-Z wielką chęcią.-uśmiechnęłam się i poszliśmy z Dylanem na spacer. Był bardzo zabawnie. Cały czas się śmiałam. Dylan to naprawde miły i towarzyski chłopak. Dobrze mi się z nim gadało.
Chodziliśmy tak jakiś czas ale nagle zaczął kropić deszcz i zaczęła się burza. Zaczeliśmy biec do przystanku autobusowego żeby sie skryć przed deszczem i burzą. Byliśmy cali mokrzy ale i tak się z tego śmialiśmy.

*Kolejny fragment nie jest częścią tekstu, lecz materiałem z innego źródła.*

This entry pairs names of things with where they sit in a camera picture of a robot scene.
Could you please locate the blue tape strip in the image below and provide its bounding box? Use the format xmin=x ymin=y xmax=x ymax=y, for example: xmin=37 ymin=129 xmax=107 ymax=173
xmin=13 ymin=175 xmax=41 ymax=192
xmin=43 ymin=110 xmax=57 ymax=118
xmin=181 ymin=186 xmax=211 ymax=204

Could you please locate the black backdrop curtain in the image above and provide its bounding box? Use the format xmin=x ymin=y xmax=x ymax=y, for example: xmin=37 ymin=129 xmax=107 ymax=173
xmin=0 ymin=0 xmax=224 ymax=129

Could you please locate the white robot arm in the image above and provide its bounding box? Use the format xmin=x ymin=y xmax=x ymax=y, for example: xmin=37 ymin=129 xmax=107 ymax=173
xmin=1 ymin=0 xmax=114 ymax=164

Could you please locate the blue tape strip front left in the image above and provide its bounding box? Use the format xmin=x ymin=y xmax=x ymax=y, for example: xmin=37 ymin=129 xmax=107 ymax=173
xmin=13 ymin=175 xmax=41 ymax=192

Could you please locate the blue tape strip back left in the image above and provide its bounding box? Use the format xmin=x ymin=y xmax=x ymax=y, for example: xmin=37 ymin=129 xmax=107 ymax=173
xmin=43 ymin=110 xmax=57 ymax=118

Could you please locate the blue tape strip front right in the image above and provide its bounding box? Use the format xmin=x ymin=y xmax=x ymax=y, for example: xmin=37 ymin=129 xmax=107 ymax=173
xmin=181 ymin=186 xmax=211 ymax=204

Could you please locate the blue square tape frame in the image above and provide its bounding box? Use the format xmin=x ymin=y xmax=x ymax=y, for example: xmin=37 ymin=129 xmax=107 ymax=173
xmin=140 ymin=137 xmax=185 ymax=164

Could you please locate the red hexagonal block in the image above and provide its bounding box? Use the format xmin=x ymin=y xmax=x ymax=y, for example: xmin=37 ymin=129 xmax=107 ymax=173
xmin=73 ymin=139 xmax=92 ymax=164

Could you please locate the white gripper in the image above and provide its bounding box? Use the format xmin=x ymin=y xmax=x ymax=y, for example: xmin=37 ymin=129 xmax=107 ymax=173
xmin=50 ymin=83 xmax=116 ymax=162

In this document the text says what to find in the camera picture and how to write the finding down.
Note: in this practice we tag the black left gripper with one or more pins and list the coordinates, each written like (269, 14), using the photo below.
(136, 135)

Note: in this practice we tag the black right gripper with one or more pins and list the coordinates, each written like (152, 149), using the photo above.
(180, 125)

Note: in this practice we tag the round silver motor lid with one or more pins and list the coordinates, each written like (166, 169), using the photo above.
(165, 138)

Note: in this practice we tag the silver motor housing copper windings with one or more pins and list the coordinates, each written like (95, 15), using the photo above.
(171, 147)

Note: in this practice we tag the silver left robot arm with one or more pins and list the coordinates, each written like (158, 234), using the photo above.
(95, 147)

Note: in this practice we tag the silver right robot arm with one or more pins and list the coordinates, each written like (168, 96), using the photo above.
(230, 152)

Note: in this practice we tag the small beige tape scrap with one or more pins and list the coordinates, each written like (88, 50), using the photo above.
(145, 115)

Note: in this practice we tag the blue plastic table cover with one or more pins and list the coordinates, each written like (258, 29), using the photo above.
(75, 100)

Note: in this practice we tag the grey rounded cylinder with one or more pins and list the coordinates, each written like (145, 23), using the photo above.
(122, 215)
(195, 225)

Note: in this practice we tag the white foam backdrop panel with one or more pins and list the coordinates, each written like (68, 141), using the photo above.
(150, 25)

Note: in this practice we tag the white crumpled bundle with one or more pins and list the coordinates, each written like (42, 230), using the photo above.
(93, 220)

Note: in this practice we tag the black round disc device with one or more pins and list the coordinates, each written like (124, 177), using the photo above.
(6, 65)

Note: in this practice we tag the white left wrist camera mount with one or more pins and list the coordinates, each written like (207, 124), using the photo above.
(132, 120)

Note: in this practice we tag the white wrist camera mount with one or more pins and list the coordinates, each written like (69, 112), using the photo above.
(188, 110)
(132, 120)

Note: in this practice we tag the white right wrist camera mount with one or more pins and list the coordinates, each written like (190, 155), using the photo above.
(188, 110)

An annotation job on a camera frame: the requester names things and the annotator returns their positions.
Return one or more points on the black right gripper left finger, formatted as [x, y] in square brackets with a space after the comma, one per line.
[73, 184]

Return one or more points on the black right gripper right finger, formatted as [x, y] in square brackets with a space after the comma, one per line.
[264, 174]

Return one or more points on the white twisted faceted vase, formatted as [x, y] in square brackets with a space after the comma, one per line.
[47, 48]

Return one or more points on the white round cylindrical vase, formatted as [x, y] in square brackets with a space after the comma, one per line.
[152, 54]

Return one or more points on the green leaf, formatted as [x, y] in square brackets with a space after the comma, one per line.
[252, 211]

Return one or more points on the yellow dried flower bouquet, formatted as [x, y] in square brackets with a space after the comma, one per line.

Deszcz padał jeszcze jakiś czas a my siedizeliśmy na przystanku i dalej rozmawialiśmy.
-Oo wkońcu przestało padać-powiedział.
-No nareszcie-zaśmiałam się.- Wiesz .. chyba już pójdę do domu bo jestem torszkę mokra hehe.
-Ja też pójdę się przebrać. Może spotkamy się później?-zapytał z uśmiechem.
-Z chęcią.-odwzajeniłam uśmiech.
-To ... może wymieńmy się numerami telefonu?
-To dobry pomysł.-Po podaniu sobie numerów rozdzieliliśmy sie i poszłam w kierunku swojego domu.